Oder gab es bei solchen Mate Sachen irgendwelche Regeln?
"Wo bist du mit deinen Gedanken immer?", sprach mich Finn an, woraufhin ich leicht zusammenzuckte.
"Ich habe zur Zeit etwas Probleme mit dem Typen, der auf dem Schrottplatz arbeitet", erzählte ich ihm. Warum genau ich das tat wusste ich nicht. Als hätte Finn etwas gegen Ceiron unternehmen können.
"Ach vor dem Spinner brauchst du doch keine Angst haben", lachte er und stupste mich mit seiner Schulter an. "Ich passe schon auf dich auf."
Das bezweifelte ich, aber ich tat es einfach mit einem Lächeln ab und nur kurze Zeit später kamen wir schon an dem Geländer des Schrottplatzes an, wodurch in meinem Magen ein nervöses Kribbeln begann.

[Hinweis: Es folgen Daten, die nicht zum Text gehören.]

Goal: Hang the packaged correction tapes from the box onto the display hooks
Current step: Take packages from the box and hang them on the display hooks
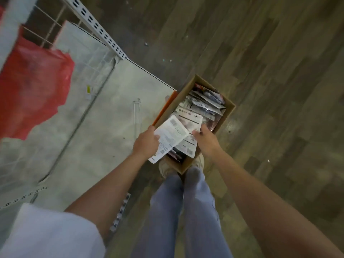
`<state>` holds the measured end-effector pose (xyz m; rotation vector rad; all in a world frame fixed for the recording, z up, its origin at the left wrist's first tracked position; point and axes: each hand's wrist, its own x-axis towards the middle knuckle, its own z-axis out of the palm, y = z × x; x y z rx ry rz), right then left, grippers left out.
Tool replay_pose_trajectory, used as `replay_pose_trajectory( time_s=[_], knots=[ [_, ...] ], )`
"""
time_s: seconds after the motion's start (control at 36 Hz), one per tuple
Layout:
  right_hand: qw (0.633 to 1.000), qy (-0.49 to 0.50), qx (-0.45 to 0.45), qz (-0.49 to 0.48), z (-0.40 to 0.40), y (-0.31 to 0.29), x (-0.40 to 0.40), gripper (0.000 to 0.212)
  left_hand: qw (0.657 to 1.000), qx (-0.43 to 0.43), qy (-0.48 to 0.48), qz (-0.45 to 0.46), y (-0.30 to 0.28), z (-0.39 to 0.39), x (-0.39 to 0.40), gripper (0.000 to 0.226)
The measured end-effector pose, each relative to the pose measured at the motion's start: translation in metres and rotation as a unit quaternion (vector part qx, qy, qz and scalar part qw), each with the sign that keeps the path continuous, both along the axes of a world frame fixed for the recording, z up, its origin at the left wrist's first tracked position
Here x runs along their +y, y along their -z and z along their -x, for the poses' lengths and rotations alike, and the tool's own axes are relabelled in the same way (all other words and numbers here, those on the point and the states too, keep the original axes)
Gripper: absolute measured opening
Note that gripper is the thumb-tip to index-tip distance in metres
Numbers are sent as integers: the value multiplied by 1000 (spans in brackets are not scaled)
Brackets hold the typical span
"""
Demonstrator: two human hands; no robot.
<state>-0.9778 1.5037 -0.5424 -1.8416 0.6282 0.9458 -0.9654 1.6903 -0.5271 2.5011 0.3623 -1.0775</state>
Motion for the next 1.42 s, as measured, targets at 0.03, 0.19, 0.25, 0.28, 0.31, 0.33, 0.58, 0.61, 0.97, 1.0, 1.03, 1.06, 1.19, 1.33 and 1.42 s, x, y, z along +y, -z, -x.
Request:
replay_pose_trajectory(
  time_s=[0.03,0.19,0.25,0.28,0.31,0.33,0.58,0.61,0.97,1.0,1.03,1.06,1.19,1.33,1.42],
  knots=[
    [1000,8,-5,-8,-5,-16,0,33,999,-2,-34,22,-15,-3,-2,21],
    [988,119,-26,-97,-30,-80,0,35,984,-44,-142,98,-86,-24,-16,27],
    [973,176,-22,-145,-37,-97,0,33,979,-61,-158,114,-104,-29,-19,28],
    [967,195,-21,-162,-40,-105,1,33,977,-68,-165,119,-112,-31,-20,29],
    [962,206,-21,-176,-42,-113,2,32,974,-78,-170,125,-121,-33,-19,30],
    [958,214,-21,-187,-44,-120,3,31,972,-86,-175,130,-130,-33,-18,31],
    [911,225,-43,-343,-37,-179,31,38,943,-114,-218,224,-198,-24,5,27],
    [908,221,-44,-353,-33,-186,36,34,937,-108,-230,239,-205,-21,9,24],
    [888,231,-58,-393,41,-289,125,43,900,-156,-237,330,-330,72,112,32],
    [888,225,-62,-395,45,-299,130,44,899,-167,-233,330,-340,79,119,32],
    [889,219,-67,-397,49,-309,134,44,899,-177,-228,329,-350,86,127,33],
    [888,214,-74,-400,52,-318,137,43,898,-184,-224,331,-360,94,133,34],
    [882,195,-86,-421,62,-364,150,51,882,-225,-207,358,-402,124,149,25],
    [881,174,-113,-425,75,-408,156,62,837,-282,-247,398,-440,146,162,26],
    [878,154,-120,-437,85,-434,159,62,809,-312,-278,414,-463,156,172,27]
  ],
)
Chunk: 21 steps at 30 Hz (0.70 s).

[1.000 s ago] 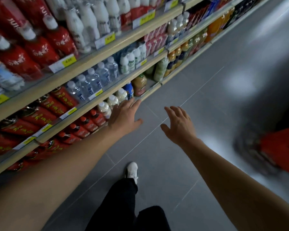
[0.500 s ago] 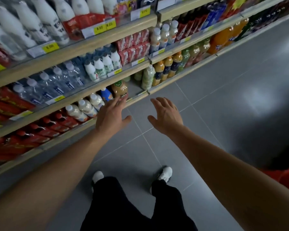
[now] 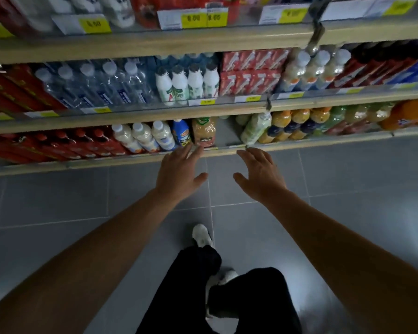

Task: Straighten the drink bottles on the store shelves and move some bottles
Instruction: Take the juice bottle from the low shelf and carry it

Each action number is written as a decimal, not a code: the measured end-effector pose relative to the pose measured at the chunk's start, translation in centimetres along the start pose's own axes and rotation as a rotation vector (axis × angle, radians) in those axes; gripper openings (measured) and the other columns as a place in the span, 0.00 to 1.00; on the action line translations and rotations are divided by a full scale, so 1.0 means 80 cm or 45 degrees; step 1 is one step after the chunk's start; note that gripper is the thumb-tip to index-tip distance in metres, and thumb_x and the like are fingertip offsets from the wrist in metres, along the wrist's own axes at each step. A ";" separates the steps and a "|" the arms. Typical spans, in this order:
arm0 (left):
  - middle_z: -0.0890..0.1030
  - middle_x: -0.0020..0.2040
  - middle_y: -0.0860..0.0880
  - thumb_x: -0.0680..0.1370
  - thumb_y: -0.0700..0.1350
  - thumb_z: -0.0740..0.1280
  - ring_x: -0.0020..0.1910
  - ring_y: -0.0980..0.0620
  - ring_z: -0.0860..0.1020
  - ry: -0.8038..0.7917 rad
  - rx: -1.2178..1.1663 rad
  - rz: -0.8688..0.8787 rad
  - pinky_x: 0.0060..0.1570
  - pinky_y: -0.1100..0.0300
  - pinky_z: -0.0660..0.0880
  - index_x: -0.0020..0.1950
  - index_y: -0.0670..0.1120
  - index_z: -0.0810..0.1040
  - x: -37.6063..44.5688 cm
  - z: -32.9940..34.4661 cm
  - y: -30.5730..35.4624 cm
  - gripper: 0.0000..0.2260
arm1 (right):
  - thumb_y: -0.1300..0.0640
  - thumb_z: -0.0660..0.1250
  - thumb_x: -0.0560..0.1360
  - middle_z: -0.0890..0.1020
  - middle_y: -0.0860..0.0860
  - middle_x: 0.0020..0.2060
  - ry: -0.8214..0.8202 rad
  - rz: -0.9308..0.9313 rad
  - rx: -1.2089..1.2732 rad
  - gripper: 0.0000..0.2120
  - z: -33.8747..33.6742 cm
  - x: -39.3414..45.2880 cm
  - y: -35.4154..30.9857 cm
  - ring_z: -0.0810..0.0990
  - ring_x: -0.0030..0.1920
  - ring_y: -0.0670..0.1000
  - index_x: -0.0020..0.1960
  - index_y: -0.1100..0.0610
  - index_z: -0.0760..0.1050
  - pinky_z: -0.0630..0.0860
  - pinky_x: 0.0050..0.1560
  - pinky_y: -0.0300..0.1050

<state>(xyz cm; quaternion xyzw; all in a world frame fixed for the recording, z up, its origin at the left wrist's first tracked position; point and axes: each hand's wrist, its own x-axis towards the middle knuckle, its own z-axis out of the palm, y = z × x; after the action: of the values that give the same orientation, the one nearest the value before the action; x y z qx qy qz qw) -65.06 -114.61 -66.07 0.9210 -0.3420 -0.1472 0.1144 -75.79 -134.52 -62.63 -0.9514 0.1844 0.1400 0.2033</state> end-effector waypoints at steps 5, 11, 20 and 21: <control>0.64 0.77 0.40 0.76 0.58 0.68 0.74 0.38 0.64 0.003 -0.003 -0.150 0.69 0.41 0.65 0.79 0.50 0.61 0.041 0.083 -0.029 0.34 | 0.45 0.67 0.76 0.64 0.52 0.75 -0.058 -0.122 -0.035 0.33 0.075 0.086 0.042 0.60 0.75 0.55 0.77 0.52 0.60 0.65 0.72 0.55; 0.66 0.76 0.40 0.75 0.58 0.69 0.74 0.38 0.65 0.102 -0.040 -0.285 0.68 0.41 0.66 0.78 0.47 0.63 0.110 0.201 -0.059 0.34 | 0.46 0.68 0.75 0.67 0.52 0.73 -0.050 -0.284 -0.014 0.33 0.180 0.196 0.098 0.63 0.74 0.56 0.76 0.53 0.62 0.65 0.72 0.53; 0.67 0.75 0.41 0.71 0.65 0.57 0.73 0.40 0.67 0.469 -0.127 -0.333 0.69 0.43 0.68 0.77 0.48 0.65 0.227 0.324 -0.099 0.38 | 0.51 0.70 0.74 0.70 0.56 0.71 0.217 -0.489 0.114 0.32 0.271 0.357 0.146 0.68 0.69 0.61 0.74 0.57 0.66 0.66 0.67 0.49; 0.67 0.75 0.40 0.71 0.66 0.56 0.73 0.40 0.67 0.496 -0.126 -0.343 0.69 0.44 0.68 0.78 0.48 0.65 0.239 0.332 -0.105 0.38 | 0.51 0.70 0.73 0.70 0.57 0.70 0.250 -0.507 0.141 0.32 0.278 0.373 0.148 0.69 0.68 0.62 0.74 0.58 0.66 0.66 0.67 0.50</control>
<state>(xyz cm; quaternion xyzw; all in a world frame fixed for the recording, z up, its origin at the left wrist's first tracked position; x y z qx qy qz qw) -55.53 -123.98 -97.09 0.9626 -0.1801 0.0028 0.2026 -58.19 -143.58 -96.34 -0.9655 0.0191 -0.0064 0.2598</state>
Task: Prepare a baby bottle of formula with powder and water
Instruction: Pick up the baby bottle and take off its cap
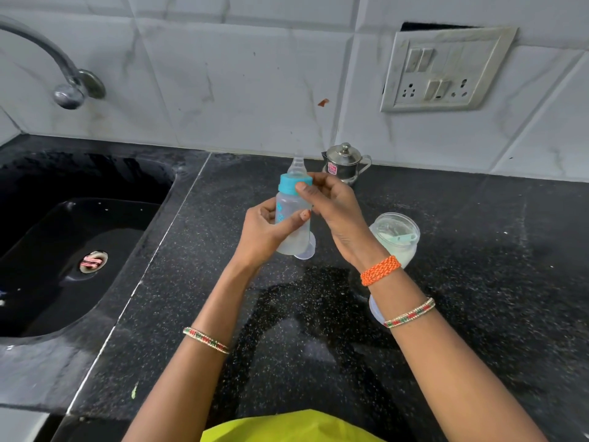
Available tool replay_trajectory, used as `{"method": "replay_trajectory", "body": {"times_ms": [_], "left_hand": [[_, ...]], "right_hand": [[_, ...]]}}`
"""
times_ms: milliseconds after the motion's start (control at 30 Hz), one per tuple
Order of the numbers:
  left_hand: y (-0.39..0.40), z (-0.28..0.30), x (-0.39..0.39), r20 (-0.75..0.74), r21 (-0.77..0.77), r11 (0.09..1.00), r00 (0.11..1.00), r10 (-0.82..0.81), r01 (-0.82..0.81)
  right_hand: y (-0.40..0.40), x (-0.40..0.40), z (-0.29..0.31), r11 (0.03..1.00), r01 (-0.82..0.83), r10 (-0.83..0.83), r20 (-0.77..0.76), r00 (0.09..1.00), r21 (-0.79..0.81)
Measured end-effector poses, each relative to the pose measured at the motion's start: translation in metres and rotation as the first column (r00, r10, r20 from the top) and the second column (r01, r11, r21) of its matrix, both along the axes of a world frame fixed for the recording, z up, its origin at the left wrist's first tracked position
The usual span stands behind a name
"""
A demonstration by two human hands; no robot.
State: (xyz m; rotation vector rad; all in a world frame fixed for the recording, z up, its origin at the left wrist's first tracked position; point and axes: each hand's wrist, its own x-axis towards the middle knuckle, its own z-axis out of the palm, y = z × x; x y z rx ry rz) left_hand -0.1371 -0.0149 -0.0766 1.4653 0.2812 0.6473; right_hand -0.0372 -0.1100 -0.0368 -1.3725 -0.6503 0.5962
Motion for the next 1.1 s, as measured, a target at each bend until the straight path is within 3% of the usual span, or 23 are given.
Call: {"method": "replay_trajectory", "body": {"times_ms": [233, 367, 533, 833, 1000, 1100], "left_hand": [[-0.003, 0.000, 0.001, -0.099, 0.037, 0.992, 0.988, -0.118, 0.122], [0.003, -0.011, -0.007, -0.225, -0.024, 0.973, 0.948, -0.227, 0.228], [0.005, -0.029, -0.020, -0.211, -0.119, 0.983, 0.964, -0.160, 0.138], [-0.012, -0.071, -0.050, -0.230, -0.043, 0.999, 0.973, 0.014, -0.024], [-0.018, -0.076, -0.058, -0.240, 0.045, 0.999, 0.970, 0.036, -0.026], [-0.018, -0.074, -0.060, -0.266, 0.073, 0.997, 0.964, 0.014, 0.006]], "right_hand": [[0.003, -0.005, 0.004, 0.999, -0.001, 0.004, 0.063, 0.998, -0.055], [-0.002, 0.002, 0.006, 0.998, 0.050, -0.053, -0.071, 0.996, -0.038], [-0.015, 0.008, -0.007, 0.978, 0.122, -0.120, 0.023, 0.992, -0.168], [-0.040, -0.033, -0.098, 0.837, 0.327, -0.158, 0.380, 0.912, -0.439], [-0.050, -0.040, -0.125, 0.743, 0.481, -0.066, 0.664, 0.744, -0.465], [-0.055, -0.042, -0.131, 0.666, 0.519, 0.037, 0.719, 0.694, -0.535]]}}
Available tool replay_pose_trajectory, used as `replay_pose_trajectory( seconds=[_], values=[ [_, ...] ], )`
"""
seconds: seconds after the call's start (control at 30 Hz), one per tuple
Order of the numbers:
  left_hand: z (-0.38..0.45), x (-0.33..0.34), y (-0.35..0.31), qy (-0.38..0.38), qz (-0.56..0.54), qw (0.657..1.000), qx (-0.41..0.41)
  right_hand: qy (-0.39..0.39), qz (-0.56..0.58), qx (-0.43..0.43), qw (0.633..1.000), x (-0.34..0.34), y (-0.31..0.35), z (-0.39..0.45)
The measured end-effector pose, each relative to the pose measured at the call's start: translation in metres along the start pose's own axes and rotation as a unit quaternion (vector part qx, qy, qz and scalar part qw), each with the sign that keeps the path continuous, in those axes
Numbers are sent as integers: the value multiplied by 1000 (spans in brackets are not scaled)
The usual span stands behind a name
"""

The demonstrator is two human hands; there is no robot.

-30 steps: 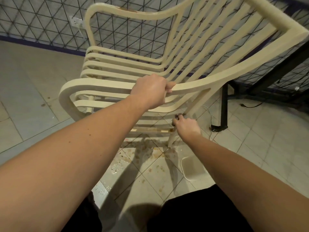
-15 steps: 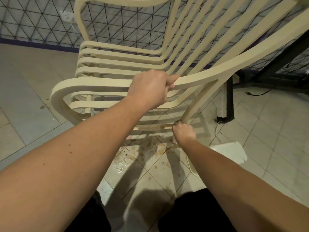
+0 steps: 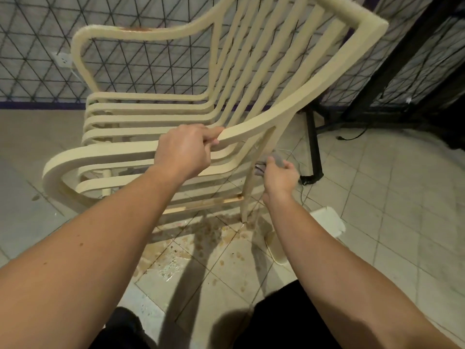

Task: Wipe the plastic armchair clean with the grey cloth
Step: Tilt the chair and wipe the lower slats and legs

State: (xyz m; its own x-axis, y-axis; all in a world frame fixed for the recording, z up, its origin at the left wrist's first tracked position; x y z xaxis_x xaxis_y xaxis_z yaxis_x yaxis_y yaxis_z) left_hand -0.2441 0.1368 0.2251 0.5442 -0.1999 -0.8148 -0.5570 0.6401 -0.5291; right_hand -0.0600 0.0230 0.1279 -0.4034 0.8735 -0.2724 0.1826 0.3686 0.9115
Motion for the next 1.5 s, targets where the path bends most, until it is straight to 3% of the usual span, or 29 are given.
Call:
replay_pose_trajectory(
  seconds=[0.13,0.23,0.33,0.5,0.6,0.67,0.73,0.8,0.87,1.03,1.17,1.3,1.4,1.5],
  values=[
    [-1,-1,-1,0,-11,1000,-8,-77,27,-217,973,-25,49,-32],
    [-2,0,-3,-3,-32,999,-13,-68,-50,-270,959,-19,43,-31],
    [-4,4,-4,-18,-52,998,8,-8,-110,-246,963,-16,21,-15],
    [-37,35,-5,-108,-29,979,173,73,-182,-147,970,-27,-34,1],
    [-71,76,3,-15,-68,972,226,97,-163,-55,980,-32,-73,6],
    [-83,101,24,74,-58,985,144,114,-152,-2,982,-36,-96,10],
    [-86,120,54,148,-30,988,11,108,-151,6,983,-37,-113,14],
    [-84,136,84,224,7,970,-97,80,-123,1,989,-26,-122,22],
    [-81,150,109,282,51,947,-146,64,-66,-9,996,-8,-117,22],
    [-78,173,139,325,114,922,-179,25,0,-10,1000,36,-122,23],
    [-77,175,143,293,115,932,-179,87,-18,96,991,34,-158,27],
    [-79,170,150,291,118,926,-209,-7,68,156,985,40,-154,37],
    [-85,167,157,301,116,922,-215,22,74,154,985,53,-147,35],
    [-87,165,161,296,100,926,-212,134,-54,116,983,44,-166,32]
  ],
)
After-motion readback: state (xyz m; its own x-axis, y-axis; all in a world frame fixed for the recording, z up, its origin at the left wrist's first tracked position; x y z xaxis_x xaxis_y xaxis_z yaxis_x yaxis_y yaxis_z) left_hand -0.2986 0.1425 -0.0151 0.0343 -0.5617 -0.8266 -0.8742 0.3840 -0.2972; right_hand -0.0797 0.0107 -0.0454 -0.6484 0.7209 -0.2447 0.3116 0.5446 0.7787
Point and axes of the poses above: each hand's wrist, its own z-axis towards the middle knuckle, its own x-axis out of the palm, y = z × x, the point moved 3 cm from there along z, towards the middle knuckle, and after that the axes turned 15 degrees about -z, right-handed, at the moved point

Wir betraten das Büro und die Klingel über uns ertönte. Larry schaute zu uns auf, welcher mal wieder nur über seiner Zeitung hockte.
"Wie kann ich euch beiden helfen?", fragte er, nachdem wir ihn freundlich begrüßt hatten.
"Ich suche einen Luftfilter für meine Husqvarna", erklärte Finn ihn, jedoch sah Larry dabei nur mich streng an. Mich überkam ein ganz schlechtes Gefühl bei seinem Blick und zu allem Überfluss schaute nun auch Finn mich fragend an.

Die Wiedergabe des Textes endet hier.